◆ **TO DO**
Once the line with "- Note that" is found in the entries below, repeat it and each following line exactly, up to and including the line with "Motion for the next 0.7". Add no other lines.
====== RECORDS FOR PROCESSING
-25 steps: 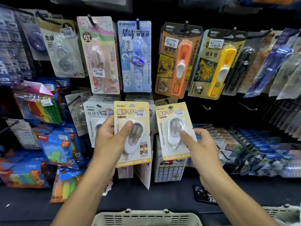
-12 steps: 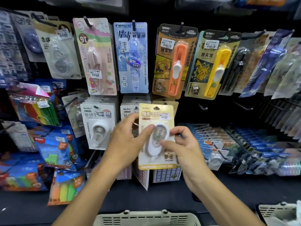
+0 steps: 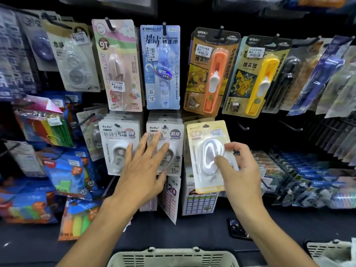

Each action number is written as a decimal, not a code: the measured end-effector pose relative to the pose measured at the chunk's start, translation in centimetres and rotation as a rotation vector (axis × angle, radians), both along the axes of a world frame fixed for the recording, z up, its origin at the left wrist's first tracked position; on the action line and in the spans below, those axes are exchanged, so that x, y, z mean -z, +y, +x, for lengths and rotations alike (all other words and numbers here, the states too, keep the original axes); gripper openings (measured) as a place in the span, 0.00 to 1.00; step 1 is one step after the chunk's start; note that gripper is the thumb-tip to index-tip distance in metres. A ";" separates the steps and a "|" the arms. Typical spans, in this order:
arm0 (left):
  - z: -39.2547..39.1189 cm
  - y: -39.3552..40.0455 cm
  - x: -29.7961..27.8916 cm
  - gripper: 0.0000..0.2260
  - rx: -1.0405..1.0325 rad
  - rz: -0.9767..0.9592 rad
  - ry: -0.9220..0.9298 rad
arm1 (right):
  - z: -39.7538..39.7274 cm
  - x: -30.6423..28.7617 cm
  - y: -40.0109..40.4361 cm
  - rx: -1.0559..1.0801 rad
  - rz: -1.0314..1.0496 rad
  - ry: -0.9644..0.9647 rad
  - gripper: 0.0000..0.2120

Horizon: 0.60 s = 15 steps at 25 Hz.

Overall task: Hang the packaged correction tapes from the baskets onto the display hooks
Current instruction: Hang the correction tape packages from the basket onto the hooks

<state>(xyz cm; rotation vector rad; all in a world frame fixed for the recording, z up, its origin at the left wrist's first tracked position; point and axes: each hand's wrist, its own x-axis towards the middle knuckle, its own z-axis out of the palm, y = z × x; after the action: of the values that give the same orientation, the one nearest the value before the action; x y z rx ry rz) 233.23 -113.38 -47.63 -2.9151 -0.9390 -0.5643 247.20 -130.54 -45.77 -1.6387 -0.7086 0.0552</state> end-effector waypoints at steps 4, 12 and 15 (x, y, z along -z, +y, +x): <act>-0.1 -0.4 0.0 0.37 -0.008 -0.006 0.036 | 0.2 0.3 0.3 -0.100 -0.180 0.074 0.16; 0.4 -0.6 0.1 0.38 0.011 -0.045 0.055 | 1.8 3.4 2.5 -0.051 -0.576 -0.800 0.29; 0.4 -0.7 0.2 0.37 0.014 -0.049 0.036 | 4.4 3.1 5.6 -0.154 -0.894 -0.946 0.32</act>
<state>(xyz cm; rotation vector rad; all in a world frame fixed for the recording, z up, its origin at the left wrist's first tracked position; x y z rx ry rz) 233.66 -114.05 -47.82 -2.9671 -0.9418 -0.4942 251.56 -124.98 -48.91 -2.4656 -1.6980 -0.3687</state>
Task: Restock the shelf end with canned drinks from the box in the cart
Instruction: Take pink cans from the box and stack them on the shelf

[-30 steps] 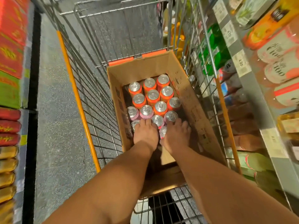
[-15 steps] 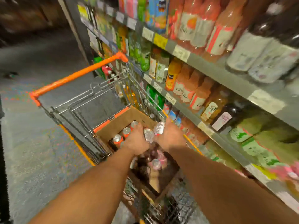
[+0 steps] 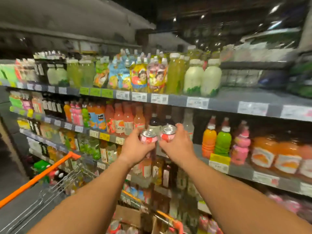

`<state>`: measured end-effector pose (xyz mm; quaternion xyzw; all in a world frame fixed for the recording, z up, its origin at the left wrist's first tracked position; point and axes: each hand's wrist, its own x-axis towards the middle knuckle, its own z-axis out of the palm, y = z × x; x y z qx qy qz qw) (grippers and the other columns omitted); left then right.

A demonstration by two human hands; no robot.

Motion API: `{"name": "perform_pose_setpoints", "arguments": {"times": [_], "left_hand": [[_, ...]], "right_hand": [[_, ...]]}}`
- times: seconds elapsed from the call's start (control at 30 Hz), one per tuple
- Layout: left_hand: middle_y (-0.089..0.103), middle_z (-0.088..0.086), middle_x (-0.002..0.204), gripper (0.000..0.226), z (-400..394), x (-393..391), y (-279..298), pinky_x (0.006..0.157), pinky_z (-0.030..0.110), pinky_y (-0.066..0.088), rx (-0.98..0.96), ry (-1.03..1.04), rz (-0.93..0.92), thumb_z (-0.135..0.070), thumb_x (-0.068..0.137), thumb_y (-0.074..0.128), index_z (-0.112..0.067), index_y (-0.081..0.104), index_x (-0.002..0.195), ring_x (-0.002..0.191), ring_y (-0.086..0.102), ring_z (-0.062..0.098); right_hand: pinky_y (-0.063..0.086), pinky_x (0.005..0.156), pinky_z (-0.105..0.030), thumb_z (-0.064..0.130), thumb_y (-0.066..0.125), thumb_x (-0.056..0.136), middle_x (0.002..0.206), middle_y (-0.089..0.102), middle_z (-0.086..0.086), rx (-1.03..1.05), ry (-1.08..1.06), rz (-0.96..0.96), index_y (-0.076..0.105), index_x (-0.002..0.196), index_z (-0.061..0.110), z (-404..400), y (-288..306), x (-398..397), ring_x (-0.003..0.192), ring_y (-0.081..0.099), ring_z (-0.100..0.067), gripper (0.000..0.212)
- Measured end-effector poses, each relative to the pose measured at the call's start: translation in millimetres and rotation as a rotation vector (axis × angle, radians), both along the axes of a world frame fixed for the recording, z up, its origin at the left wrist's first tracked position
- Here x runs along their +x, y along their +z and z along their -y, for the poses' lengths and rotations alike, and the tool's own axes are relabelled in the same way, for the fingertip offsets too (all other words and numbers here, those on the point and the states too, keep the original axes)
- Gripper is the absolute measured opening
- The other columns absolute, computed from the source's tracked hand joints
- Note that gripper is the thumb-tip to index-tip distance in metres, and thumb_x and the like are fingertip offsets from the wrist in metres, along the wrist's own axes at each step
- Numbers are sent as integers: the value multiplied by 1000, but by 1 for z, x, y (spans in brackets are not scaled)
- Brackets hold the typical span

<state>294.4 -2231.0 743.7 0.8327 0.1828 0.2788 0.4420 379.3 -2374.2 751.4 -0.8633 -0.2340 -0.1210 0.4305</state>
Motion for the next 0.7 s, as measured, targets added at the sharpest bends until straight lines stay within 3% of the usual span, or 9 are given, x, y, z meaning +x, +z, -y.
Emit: {"name": "perform_pose_setpoints", "arguments": {"times": [0.13, 0.27, 0.43, 0.53, 0.6, 0.7], "left_hand": [[64, -19, 92, 54, 63, 51, 70, 73, 12, 44, 55, -104, 168, -42, 64, 88, -31, 57, 107, 83, 62, -3], [74, -8, 95, 61, 132, 90, 134, 84, 35, 57, -59, -271, 269, -47, 50, 84, -26, 64, 104, 89, 71, 11], [75, 6, 86, 51, 210, 137, 186, 77, 55, 59, -109, -352, 333, -35, 50, 86, -15, 69, 94, 86, 73, 32], [75, 4, 89, 51, 249, 164, 194, 77, 53, 59, -104, -396, 310, -30, 55, 88, -15, 68, 100, 86, 73, 28], [74, -5, 87, 50, 271, 180, 192, 76, 45, 61, -93, -407, 297, -31, 54, 87, -21, 67, 99, 84, 73, 19], [72, -15, 73, 34, 298, 205, 189, 71, 35, 61, -127, -426, 283, -28, 53, 84, -34, 62, 78, 76, 71, 11]], "right_hand": [[46, 84, -37, 64, 61, 63, 118, 58, -12, 95, -160, 96, 42, 122, 17, 76, 69, 28, 108, 58, -35, 77], [45, 79, -38, 64, 61, 68, 112, 61, -9, 159, -271, 186, 44, 116, 19, 149, 121, 49, 105, 59, -34, 68], [42, 74, -36, 72, 52, 62, 109, 59, -4, 183, -362, 279, 41, 117, 27, 227, 158, 74, 100, 59, -30, 72], [44, 73, -35, 74, 49, 60, 108, 62, -1, 161, -421, 298, 42, 118, 27, 269, 169, 92, 95, 60, -27, 75], [45, 68, -32, 72, 55, 63, 98, 63, 5, 173, -470, 276, 41, 115, 30, 296, 171, 106, 81, 58, -20, 68], [41, 56, -25, 67, 63, 70, 84, 57, 13, 177, -541, 224, 44, 114, 28, 329, 169, 130, 68, 53, -9, 62]]}}
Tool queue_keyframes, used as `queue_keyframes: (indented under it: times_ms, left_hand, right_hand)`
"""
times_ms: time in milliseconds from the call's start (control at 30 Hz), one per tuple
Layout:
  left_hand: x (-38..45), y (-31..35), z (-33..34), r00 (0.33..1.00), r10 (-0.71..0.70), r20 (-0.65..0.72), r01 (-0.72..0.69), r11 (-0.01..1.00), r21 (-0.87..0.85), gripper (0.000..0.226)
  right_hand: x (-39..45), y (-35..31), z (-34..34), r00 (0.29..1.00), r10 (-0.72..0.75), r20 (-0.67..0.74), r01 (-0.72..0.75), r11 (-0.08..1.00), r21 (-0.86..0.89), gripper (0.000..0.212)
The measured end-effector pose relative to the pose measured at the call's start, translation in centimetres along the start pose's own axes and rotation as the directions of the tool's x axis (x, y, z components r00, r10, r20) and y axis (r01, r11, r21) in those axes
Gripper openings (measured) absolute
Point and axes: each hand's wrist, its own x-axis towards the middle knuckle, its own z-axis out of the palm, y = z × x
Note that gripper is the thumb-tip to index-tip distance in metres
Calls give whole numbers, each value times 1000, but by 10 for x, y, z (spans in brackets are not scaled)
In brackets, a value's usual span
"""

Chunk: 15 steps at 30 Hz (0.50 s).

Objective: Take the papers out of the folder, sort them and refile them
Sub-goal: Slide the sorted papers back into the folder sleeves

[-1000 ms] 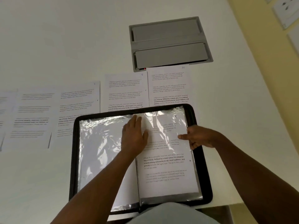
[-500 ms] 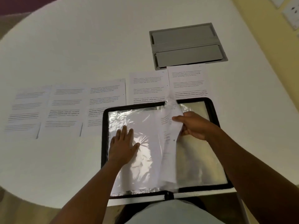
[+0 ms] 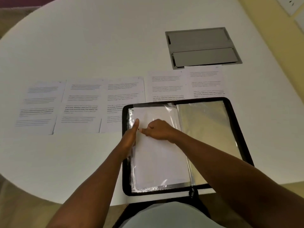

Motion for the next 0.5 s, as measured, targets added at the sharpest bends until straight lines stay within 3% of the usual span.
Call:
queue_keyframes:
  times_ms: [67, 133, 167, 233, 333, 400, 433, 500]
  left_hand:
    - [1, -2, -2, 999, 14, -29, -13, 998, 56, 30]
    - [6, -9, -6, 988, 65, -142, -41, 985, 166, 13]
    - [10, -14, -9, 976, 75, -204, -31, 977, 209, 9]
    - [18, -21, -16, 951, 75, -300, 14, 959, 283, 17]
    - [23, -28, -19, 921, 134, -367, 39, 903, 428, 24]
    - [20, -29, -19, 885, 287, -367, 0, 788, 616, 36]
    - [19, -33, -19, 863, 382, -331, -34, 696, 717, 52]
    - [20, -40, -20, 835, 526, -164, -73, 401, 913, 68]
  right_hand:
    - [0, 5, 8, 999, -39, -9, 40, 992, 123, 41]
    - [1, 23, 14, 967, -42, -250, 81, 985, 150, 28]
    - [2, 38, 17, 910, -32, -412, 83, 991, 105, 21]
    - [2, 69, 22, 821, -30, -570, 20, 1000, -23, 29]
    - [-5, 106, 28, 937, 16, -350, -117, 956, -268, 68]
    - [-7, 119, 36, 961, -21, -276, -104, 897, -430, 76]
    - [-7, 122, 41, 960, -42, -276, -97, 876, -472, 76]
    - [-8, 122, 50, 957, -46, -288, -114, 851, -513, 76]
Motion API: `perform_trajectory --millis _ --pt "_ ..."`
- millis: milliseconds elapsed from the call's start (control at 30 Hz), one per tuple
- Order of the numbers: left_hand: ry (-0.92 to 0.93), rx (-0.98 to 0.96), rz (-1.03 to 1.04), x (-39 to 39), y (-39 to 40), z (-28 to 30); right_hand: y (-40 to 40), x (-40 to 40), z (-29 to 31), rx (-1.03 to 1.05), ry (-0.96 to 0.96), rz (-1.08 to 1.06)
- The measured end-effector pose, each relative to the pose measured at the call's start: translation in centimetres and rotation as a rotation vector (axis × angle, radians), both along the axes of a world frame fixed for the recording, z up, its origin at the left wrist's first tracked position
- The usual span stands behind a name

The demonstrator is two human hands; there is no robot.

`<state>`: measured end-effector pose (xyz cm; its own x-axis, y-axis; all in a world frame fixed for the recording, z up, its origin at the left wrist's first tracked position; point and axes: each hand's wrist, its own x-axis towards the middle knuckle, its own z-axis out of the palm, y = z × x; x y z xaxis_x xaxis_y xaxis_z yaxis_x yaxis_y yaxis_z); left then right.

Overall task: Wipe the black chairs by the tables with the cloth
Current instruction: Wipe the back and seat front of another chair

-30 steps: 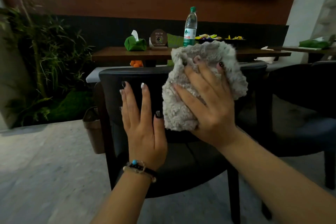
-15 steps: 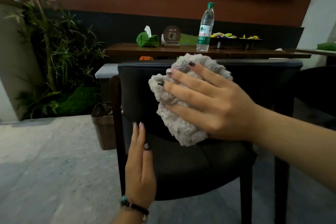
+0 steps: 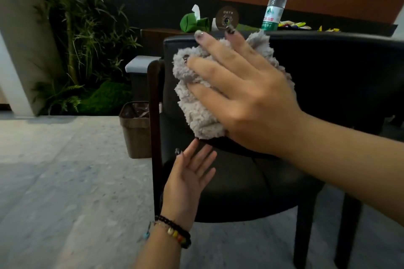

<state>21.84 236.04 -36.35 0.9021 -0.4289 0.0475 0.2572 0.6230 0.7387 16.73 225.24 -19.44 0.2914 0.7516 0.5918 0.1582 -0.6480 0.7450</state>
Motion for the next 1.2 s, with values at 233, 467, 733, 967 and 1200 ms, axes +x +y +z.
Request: perform_trajectory --millis 233,467,733,967,1200 --pt "0.076 -0.181 -0.175 0.2 -1.7 1.6 -0.5 -0.6 -1.3 -0.16 0.257 -0.42" --pt "0.18 -0.307 -0.238 0.0 -2.4 2.6 -2.1 -2.3 -2.0 -0.291 0.285 -0.241" --pt "0.092 -0.254 -0.257 -0.4 -3.5 3.9 -4.0 -4.3 0.8 0.204 0.035 0.008" --pt "0.071 -0.181 -0.207 -0.6 -4.4 4.0 -5.7 -2.9 -2.2 0.138 -0.008 0.041" --pt "0.046 -0.115 -0.253 -0.7 -3.8 4.6 -7.7 -4.9 -9.0 0.027 0.326 -0.097"
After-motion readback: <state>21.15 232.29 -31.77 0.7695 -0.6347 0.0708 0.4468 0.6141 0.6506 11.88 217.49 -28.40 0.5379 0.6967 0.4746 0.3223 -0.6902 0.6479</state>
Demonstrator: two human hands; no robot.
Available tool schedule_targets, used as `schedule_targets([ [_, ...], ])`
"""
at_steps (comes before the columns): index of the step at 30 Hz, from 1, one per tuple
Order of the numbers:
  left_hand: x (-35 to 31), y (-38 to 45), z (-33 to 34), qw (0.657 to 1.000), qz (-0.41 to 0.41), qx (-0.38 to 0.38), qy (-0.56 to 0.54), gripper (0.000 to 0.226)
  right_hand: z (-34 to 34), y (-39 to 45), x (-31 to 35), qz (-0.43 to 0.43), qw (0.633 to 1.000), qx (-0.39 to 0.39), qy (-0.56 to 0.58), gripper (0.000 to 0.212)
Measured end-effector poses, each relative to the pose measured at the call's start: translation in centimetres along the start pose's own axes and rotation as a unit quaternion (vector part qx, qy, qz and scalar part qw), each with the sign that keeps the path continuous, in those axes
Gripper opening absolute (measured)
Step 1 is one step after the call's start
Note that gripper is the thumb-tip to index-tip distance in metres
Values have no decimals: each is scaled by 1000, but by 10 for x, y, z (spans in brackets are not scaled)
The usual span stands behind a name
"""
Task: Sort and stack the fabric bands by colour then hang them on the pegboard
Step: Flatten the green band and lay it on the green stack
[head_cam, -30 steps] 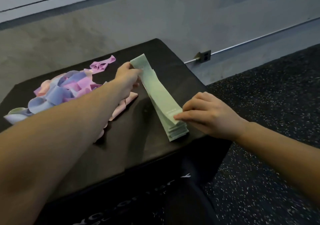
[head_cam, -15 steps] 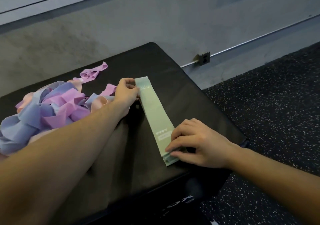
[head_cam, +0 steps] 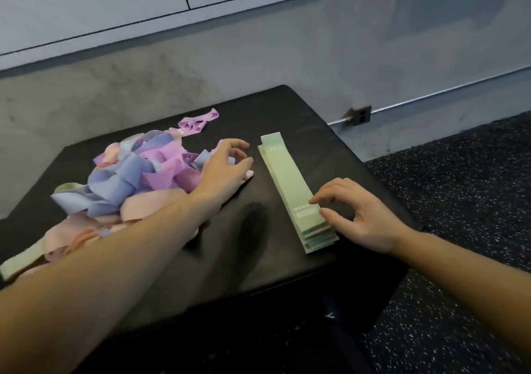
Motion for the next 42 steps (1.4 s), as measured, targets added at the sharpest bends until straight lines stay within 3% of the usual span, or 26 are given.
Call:
schedule_targets([
  [5,9,-59,-66,998,39,-21,32,18,19,27,49,-1,1000,30,-4,12],
  [10,42,-113,-148,996,50,-58,55,25,62,58,109,-23,995,94,0,28],
  [13,74,-143,-191,994,31,-89,48,26,91,76,141,-30,992,119,15,36],
  [23,206,-188,-317,968,-63,-214,116,23,214,129,215,-70,971,229,-26,32],
  [28,265,-180,-345,956,-127,-187,188,22,280,156,244,-90,961,260,-29,26],
  [34,286,-165,-358,938,-123,-165,280,18,348,197,275,-140,950,274,-63,25],
  [42,297,-165,-356,928,-120,-192,296,25,440,254,267,-92,934,333,-88,43],
])
Point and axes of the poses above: each hand's wrist, its own y-axis towards the middle knuckle, its own z-axis out of the palm, x = y × z, the point moved 10 cm from there along y, towards the middle knuckle, and after that the axes turned 5 degrees about -z, right-handed, at the moved point
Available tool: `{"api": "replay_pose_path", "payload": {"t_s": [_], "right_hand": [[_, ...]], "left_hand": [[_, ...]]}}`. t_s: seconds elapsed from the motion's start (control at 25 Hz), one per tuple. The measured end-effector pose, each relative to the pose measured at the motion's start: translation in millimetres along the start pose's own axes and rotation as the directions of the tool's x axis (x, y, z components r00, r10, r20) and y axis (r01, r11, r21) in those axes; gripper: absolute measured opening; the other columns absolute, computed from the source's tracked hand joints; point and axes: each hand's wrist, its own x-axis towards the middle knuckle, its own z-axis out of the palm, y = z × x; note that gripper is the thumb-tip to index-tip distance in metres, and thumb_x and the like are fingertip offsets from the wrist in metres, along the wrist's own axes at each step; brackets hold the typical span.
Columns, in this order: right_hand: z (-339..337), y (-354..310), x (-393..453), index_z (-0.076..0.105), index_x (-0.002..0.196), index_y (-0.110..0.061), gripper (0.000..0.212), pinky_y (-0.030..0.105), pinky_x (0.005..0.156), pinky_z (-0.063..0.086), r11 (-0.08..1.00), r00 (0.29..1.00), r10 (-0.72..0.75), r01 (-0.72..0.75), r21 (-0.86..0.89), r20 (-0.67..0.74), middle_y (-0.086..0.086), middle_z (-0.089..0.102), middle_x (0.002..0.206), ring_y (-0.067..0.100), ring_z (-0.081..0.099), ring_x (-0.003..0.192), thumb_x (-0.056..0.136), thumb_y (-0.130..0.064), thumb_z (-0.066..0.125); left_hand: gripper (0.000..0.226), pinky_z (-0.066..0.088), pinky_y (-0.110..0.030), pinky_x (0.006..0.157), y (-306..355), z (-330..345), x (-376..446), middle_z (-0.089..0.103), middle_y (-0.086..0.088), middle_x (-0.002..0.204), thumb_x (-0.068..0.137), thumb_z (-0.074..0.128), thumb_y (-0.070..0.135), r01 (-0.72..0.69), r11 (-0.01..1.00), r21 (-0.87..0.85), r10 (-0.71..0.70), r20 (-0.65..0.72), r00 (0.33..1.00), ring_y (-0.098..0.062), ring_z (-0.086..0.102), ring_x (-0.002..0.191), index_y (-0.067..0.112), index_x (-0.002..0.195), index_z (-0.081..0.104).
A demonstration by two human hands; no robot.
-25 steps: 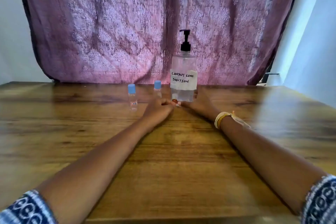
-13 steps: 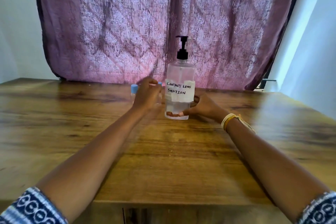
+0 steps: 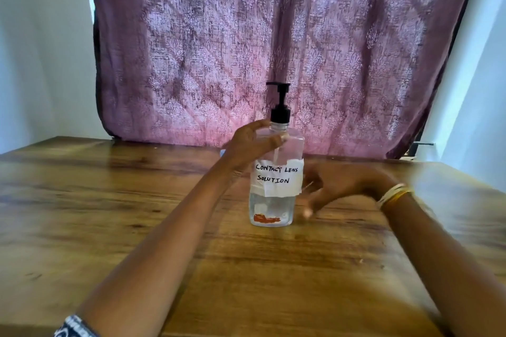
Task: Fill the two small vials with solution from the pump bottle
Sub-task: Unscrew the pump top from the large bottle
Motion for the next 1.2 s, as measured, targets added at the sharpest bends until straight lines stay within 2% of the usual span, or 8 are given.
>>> {"api": "replay_pose_path", "payload": {"t_s": [0.16, 0.24, 0.36, 0.6, 0.84, 1.0, 1.08, 1.2], "right_hand": [[-42.4, -45.3, -19.8, 0.068, 0.111, -0.017, 0.042, 0.028, 0.085, 0.057, 0.909, 0.843, 0.01, 0.216, 0.356, -0.538, 0.001, 0.074, 0.104, 0.021, 0.068, 0.103, 0.071, -0.024, 0.079], [-42.9, -73.3, -5.9, 0.073, 0.095, -0.017, 0.053, 0.022, 0.072, 0.057, 0.929, 0.77, -0.003, 0.239, 0.284, -0.638, -0.004, 0.075, 0.083, 0.009, 0.07, 0.084, 0.052, -0.046, 0.084], [-32.0, -93.0, 18.7, 0.066, 0.067, -0.018, 0.039, 0.027, 0.059, 0.052, 0.986, 0.671, 0.005, 0.118, 0.114, -0.742, -0.008, 0.063, 0.055, 0.006, 0.06, 0.055, 0.049, -0.044, 0.09], [-41.1, -94.5, 31.0, 0.068, 0.067, -0.001, 0.047, 0.039, 0.061, 0.05, 1.0, 0.66, -0.008, 0.002, -0.01, -0.751, 0.009, 0.069, 0.064, 0.019, 0.061, 0.059, 0.052, -0.038, 0.092], [-40.9, -80.7, 33.7, 0.073, 0.068, -0.012, 0.019, 0.025, 0.064, 0.056, 0.942, 0.709, -0.149, 0.315, 0.12, -0.689, 0.005, 0.073, 0.067, 0.012, 0.067, 0.062, 0.06, -0.015, 0.09], [-37.5, -73.9, 34.2, 0.072, 0.067, -0.012, 0.015, 0.023, 0.065, 0.057, 0.854, 0.718, -0.245, 0.478, 0.205, -0.652, 0.001, 0.073, 0.066, 0.012, 0.069, 0.063, 0.062, -0.017, 0.086], [-38.8, -75.3, 32.2, 0.074, 0.072, -0.007, 0.024, 0.028, 0.067, 0.057, 0.903, 0.731, -0.215, 0.401, 0.153, -0.648, 0.003, 0.073, 0.068, 0.012, 0.068, 0.065, 0.064, -0.026, 0.086], [-43.3, -82.7, 31.1, 0.066, 0.06, -0.011, 0.045, 0.033, 0.056, 0.047, 0.99, 0.668, -0.077, -0.038, -0.137, -0.74, -0.004, 0.06, 0.053, 0.008, 0.055, 0.051, 0.062, -0.053, 0.081]], "left_hand": [[0.023, 0.058, -0.037, 0.082, -7.3, -1.8, 2.0, 0.075, -0.012, 0.111, 0.084, 0.072, 0.016, -0.017, 0.999, -0.027, 0.018, 0.032, 0.999, -0.028, 0.073, 0.099, 0.018, 0.107, 0.07], [0.018, 0.059, -0.034, 0.079, -6.1, -2.3, 1.0, 0.079, -0.005, 0.101, 0.078, 0.077, 0.028, -0.044, 0.998, -0.034, 0.046, 0.068, 0.997, -0.025, 0.074, 0.096, 0.026, 0.096, 0.076], [0.028, 0.058, -0.029, 0.076, -7.4, -0.3, 0.1, 0.079, 0.0, 0.099, 0.07, 0.078, 0.043, -0.043, 0.999, -0.031, 0.045, 0.085, 0.995, -0.021, 0.075, 0.095, 0.031, 0.096, 0.078], [0.038, 0.059, -0.034, 0.078, -11.4, -1.5, 2.4, 0.079, -0.004, 0.098, 0.064, 0.08, 0.044, -0.025, 0.999, -0.044, 0.028, 0.065, 0.997, -0.023, 0.075, 0.093, 0.024, 0.096, 0.079], [0.048, 0.057, -0.044, 0.09, -7.0, 2.2, -2.9, 0.075, -0.017, 0.106, 0.055, 0.08, 0.037, -0.03, 0.994, -0.107, 0.037, 0.064, 0.997, -0.032, 0.071, 0.102, 0.013, 0.097, 0.077], [0.032, 0.06, -0.034, 0.082, -6.0, 7.2, -4.9, 0.078, -0.004, 0.092, 0.057, 0.08, 0.032, 0.016, 0.979, -0.203, 0.016, 0.155, 0.988, -0.02, 0.074, 0.089, 0.019, 0.086, 0.079], [0.029, 0.06, -0.031, 0.078, -6.9, 9.7, -5.1, 0.079, -0.001, 0.09, 0.057, 0.08, 0.035, 0.003, 0.981, -0.192, 0.021, 0.123, 0.992, -0.018, 0.074, 0.087, 0.023, 0.084, 0.08], [0.03, 0.059, -0.038, 0.085, -7.8, 11.9, -3.6, 0.079, -0.001, 0.09, 0.058, 0.08, 0.042, -0.039, 0.993, -0.114, 0.046, 0.057, 0.997, -0.021, 0.075, 0.09, 0.028, 0.084, 0.08]]}}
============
◆ **REPLY**
- Note that gripper is the thumb-tip to index-tip distance in metres, and thumb_x and the like are fingertip offsets from the wrist in metres, along the wrist's own axes at each step
- Numbers are sent as integers: the value multiplied by 1000, but by 1 for z, x, y (spans in brackets are not scaled)
- Brackets hold the typical span

<state>294.4 -2231.0 743.7 0.8327 0.1828 0.2788 0.4420 379.3 -2374.2 751.4 -0.8633 -0.2340 -0.1210 0.4305</state>
Motion for the next 0.7 s, as measured, targets added at the sharpest bends until straight lines stay within 3% of the usual span, or 9 are given, x, y, z meaning +x, +z, -y.

Nothing else remains in this exercise.